Aggregation slow without hint, but winning plan same as with hint

Waldemar_Dick · January 25, 2023, 7:47am

Hi,
I have a very slow aggregation (240 sec), but an index exists, which should match the query perfectly.
If I add a hint to the aggregation with the index name it is blazing fast (0.2 sec) on 120M records.

Now, if I compare the explain output between the aggregation with and without hint, they look the same.
Both use a IXSCAN on the same index.

What am I missing?

MongoDB 5.0.9

Query

db.getCollection('events').aggregate([
{ $match: { 'action':'signed',
            'quality':{ $in: [ 'QES', 'AES', 'SES' ] },
            'timestamp':{'$gte': ISODate("2023-01-01T00:00:00Z"), '$lt': ISODate("2023-02-01T00:00:00Z")},
            'paid_by':"2fa321ccaeab411b95066bd7b6f4588d"}},
{ $project: { _id: 0, 'quality':1}},
{ $group : { _id: '$quality', "count":{$sum:1}}}
])

Index:

db.getCollection('events').createIndex(
{ 
    "action" : 1,
    "quality" : 1,
    "timestamp" : 1,
    "paid_by" : 1,
    "user.business_id" : 1,
    "user.username" : 1,
    "legislation" : 1,
    "tsp_type" : 1
},
   { 
       name:"signed_quality_timestamp_paidby_legislation_tsptype",
       partialFilterExpression: { 
           'action': 'signed'
       }
   }
)

steevej · January 26, 2023, 1:10pm

If your usual use-case is the query shared where you have equality match on paid_by and range match on timestamp, your index would be better with paid_by before timestamp.

I don’t think your $project helps but it may negatively impact.

Gilcemir_Filho · December 26, 2023, 1:55pm

Hi!
I can help you with some insights that I took from your query and your index.
The first think I noticed is that your index uses a lot of fields. This can be a problem because the indexes are documents just like the documents from your collections. So if your index is huge, this will increase the overall cost of the operations in your collections.
I would recommend you to create an index with less fields.

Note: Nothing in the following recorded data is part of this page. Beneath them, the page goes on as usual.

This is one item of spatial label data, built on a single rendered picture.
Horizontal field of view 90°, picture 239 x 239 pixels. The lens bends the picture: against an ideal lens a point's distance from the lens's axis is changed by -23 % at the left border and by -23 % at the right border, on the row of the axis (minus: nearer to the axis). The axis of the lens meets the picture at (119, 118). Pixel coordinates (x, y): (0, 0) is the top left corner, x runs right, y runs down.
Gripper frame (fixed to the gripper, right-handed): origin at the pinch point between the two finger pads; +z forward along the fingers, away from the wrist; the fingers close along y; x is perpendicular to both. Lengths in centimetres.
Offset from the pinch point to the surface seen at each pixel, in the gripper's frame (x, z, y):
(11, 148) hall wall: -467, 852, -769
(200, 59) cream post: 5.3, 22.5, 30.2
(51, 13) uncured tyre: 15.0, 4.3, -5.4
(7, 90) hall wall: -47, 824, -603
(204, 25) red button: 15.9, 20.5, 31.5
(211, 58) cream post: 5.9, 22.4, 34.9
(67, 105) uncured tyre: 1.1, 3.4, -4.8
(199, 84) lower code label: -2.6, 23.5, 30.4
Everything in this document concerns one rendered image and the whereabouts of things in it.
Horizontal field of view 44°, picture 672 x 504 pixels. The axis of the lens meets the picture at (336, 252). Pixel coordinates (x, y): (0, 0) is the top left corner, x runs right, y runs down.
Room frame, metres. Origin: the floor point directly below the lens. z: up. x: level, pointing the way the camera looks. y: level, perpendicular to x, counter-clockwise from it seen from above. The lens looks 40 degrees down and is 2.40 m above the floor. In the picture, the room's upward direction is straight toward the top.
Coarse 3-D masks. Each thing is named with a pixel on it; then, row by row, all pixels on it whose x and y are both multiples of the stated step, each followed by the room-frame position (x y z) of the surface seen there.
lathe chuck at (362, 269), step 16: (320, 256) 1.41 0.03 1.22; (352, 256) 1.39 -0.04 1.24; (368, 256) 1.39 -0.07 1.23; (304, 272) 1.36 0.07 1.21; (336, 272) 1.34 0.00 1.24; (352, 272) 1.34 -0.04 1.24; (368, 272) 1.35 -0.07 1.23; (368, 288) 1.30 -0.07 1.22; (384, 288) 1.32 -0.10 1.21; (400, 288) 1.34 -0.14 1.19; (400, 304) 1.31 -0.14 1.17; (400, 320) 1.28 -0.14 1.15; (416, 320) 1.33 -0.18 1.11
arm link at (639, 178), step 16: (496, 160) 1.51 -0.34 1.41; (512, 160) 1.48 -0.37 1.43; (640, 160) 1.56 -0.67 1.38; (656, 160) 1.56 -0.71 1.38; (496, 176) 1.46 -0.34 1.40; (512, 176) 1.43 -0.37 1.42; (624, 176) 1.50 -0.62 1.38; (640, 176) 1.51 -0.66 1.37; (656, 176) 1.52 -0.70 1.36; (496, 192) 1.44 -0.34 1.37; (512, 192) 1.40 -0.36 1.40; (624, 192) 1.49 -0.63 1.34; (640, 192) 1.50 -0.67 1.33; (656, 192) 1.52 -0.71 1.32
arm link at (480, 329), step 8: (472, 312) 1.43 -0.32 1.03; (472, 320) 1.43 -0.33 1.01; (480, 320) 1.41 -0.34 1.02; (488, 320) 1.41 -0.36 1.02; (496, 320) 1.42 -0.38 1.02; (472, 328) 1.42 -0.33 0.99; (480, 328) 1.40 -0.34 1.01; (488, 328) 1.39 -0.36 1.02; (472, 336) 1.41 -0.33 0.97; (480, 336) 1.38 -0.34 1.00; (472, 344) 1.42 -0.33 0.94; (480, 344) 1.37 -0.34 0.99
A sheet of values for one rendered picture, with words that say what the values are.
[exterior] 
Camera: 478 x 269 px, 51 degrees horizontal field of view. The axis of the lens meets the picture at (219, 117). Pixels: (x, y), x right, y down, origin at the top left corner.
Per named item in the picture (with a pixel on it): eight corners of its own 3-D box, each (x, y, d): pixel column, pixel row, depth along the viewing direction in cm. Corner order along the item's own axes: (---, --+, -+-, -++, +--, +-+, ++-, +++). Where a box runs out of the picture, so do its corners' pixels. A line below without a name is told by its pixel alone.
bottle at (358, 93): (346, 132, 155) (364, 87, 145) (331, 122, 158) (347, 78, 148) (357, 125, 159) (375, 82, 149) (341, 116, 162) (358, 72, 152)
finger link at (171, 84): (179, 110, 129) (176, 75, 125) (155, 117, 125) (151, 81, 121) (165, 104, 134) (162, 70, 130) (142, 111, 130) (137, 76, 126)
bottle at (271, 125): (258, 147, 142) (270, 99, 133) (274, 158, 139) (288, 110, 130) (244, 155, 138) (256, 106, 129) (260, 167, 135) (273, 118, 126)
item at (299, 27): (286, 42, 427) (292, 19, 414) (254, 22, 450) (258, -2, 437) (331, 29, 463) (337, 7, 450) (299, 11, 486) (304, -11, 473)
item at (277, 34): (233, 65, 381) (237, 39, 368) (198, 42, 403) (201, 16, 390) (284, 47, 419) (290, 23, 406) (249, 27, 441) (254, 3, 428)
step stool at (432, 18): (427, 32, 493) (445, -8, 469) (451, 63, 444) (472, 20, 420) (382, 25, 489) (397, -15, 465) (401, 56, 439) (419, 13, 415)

The second thing that I noticed is that you are not using the ESR rule for your index, which says that you should place first the equality, then sort and lastly the range field.
For your use case, action and paid_by are equality operators, timestamp and quality are range operators and you don’t have any sort operation, so for this case it would not be necessary.

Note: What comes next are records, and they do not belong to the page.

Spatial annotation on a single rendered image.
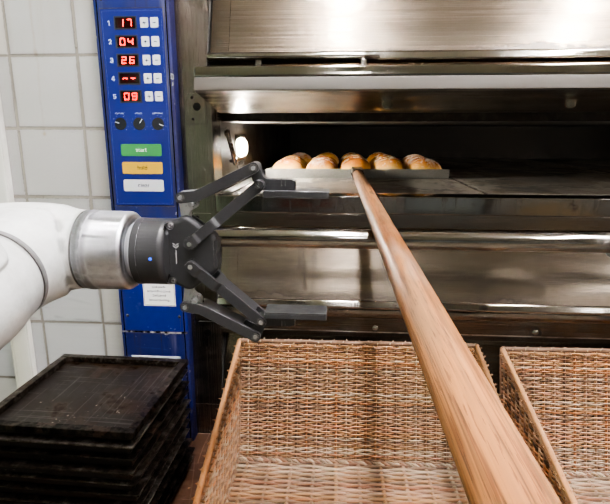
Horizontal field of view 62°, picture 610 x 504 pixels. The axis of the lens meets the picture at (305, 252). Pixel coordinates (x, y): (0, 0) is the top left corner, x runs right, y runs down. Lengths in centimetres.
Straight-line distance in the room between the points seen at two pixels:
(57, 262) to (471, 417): 46
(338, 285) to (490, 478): 98
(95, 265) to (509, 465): 47
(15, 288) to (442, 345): 38
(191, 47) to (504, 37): 64
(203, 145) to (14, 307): 72
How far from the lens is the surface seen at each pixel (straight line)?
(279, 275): 117
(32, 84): 132
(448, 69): 100
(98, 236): 58
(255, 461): 126
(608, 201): 126
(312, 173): 156
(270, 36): 114
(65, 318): 138
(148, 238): 57
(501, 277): 122
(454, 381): 27
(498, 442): 22
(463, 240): 78
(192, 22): 119
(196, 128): 117
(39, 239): 58
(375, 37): 113
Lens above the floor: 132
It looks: 13 degrees down
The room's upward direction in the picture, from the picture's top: straight up
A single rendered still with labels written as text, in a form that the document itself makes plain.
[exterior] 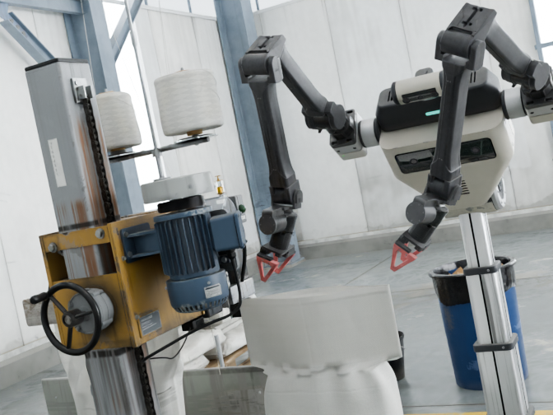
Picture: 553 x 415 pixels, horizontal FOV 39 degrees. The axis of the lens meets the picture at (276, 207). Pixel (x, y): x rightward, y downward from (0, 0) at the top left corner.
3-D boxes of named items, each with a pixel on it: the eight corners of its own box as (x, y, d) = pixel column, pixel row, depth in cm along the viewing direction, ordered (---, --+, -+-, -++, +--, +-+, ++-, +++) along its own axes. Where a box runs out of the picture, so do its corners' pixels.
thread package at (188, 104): (236, 127, 210) (224, 65, 209) (205, 130, 195) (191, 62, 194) (186, 138, 217) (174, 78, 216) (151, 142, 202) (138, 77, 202)
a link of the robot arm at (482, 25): (495, 0, 172) (457, -9, 178) (470, 56, 173) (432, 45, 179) (553, 67, 208) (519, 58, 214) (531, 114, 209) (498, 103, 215)
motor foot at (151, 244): (183, 250, 198) (176, 216, 197) (156, 259, 187) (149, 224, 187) (153, 254, 202) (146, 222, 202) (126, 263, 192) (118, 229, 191)
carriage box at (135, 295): (207, 314, 218) (185, 204, 217) (136, 349, 188) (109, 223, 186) (137, 320, 229) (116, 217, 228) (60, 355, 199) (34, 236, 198)
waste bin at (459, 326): (542, 361, 444) (522, 251, 440) (529, 393, 398) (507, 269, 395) (459, 366, 466) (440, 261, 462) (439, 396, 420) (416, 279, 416)
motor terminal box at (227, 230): (249, 253, 199) (241, 209, 198) (247, 258, 189) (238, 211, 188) (218, 259, 199) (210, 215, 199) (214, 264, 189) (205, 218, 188)

Another topic that I would like to mention is that you should try to always use the more granular fields first, for the equality operators. It means that, in your cause, you should place paid_by after action, because I imagine that paid_by can have much more different values than action.

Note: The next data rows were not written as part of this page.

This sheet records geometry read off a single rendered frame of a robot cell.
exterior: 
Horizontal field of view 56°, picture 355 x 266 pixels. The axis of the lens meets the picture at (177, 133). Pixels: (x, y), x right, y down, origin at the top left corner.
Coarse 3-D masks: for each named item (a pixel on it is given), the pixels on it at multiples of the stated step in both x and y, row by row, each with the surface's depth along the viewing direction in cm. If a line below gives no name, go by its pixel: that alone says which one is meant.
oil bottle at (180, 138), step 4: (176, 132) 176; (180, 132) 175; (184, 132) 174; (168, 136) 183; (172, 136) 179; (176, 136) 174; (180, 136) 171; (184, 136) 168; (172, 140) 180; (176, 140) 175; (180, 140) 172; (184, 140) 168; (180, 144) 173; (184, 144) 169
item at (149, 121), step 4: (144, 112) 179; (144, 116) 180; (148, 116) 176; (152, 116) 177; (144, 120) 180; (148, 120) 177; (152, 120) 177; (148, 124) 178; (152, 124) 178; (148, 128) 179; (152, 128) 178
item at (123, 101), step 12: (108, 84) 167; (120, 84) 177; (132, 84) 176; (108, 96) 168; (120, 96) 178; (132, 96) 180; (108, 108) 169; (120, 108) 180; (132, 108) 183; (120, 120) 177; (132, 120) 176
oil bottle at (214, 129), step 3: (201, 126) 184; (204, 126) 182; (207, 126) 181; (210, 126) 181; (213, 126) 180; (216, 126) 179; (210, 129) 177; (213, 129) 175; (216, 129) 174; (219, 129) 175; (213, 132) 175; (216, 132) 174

And since you only need the _id field and the quality field, I would recommend you inserting this field in the last position of your index, so your query will not need to fetch the document from disk, because the index will have everything that is needed.

I would recommend this index for this specific query:

db.getCollection('events').createIndex({
    'paid_by': 1,
    'action': 1,
    'timestamp': 1,
    'quality': 1,
    '_id': 1
})

And if you really thinks that the partialfilterexpression is necessary, you can add it, but I dont think it is the case.